Preclinical studies for a phase 1 clinical trial of autologous hematopoietic stem cell gene therapy for sickle cell disease.

Author information

1
Department of Microbiology, Immunology and Molecular Genetics and the Eli & Edythe Broad Stem Cell Research Center, University of California, Los Angeles, California, USA.
2
Translational Core Laboratory, Cincinnati Children's Hospital Medical Center, Cincinnati, Ohio, USA.
3
Consultant, San Francisco, California, USA.
4
UCLA BM/Stem Cell Transplant Laboratory, University of California, Los Angeles, USA.
5
Translational Trials Development and Support Labs, Cincinnati Children's Hospital Medical Center, Cincinnati, Ohio, USA.
6
Department of General Internal Medicine and Health Services Research, University of California, Los Angeles, USA.
7
Department of Microbiology, Immunology and Molecular Genetics and the Eli & Edythe Broad Stem Cell Research Center, University of California, Los Angeles, California, USA. Electronic address: e-dkohn@mednet.ucla.edu.

Abstract

BACKGROUND AIMS:

Gene therapy by autologous hematopoietic stem cell transplantation (HSCT) represents a new approach to treat sickle cell disease (SCD). Optimization of the manufacture, characterization and testing of the transduced hematopoietic stem cell final cell product (FCP), as well as an in depth in vivo toxicology study, are critical for advancing this approach to clinical trials.

METHODS:

Data are shown to evaluate and establish the feasibility of isolating, transducing with the Lenti/βAS3-FB vector and cryopreserving CD34+ cells from human bone marrow (BM) at clinical scale. In vitro and in vivo characterization of the FCP was performed, showing that all the release criteria were successfully met.
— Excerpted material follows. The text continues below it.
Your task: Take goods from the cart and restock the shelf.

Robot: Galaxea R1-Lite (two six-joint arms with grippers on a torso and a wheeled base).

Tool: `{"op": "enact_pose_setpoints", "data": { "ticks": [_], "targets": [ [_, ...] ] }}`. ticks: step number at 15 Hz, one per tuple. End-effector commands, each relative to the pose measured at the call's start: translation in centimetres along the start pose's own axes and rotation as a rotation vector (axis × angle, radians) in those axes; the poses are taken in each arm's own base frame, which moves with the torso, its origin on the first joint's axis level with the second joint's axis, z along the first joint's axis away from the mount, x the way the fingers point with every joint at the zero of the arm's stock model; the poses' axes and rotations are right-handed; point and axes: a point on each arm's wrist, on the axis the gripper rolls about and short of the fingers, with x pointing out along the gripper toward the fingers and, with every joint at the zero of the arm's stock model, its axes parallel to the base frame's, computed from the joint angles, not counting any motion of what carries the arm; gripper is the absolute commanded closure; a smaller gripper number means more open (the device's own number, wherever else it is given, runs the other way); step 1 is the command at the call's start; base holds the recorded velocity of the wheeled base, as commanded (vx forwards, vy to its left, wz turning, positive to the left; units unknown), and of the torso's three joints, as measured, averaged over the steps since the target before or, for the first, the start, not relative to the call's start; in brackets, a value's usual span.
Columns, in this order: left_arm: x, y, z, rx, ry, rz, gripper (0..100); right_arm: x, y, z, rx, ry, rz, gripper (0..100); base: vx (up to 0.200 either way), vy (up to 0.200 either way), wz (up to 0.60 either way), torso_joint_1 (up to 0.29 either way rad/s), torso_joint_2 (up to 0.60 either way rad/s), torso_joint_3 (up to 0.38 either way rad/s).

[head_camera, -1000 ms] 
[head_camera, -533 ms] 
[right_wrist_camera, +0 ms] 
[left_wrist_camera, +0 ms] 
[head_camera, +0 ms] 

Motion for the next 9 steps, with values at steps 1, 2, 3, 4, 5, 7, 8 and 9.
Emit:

In vivo toxicology studies were conducted to evaluate potential toxicity of the Lenti/βAS3-FB LV in the context of a murine BM transplant.

RESULTS:

Primary and secondary transplantation did not reveal any toxicity from the lentiviral vector. Additionally, vector integration site analysis of murine and human BM cells did not show any clonal skewing caused by insertion of the Lenti/βAS3-FB vector in cells from primary and secondary transplanted mice.

CONCLUSIONS:

We present here a complete protocol, thoroughly optimized to manufacture, characterize and establish safety of a FCP for gene therapy of SCD.

KEYWORDS:

gene therapy; hematopoietic stem cells; lentiviral vectors; sickle cell disease

PMID:
28733131
DOI:
10.1016/j.jcyt.2017.06.002
[Indexed for MEDLINE]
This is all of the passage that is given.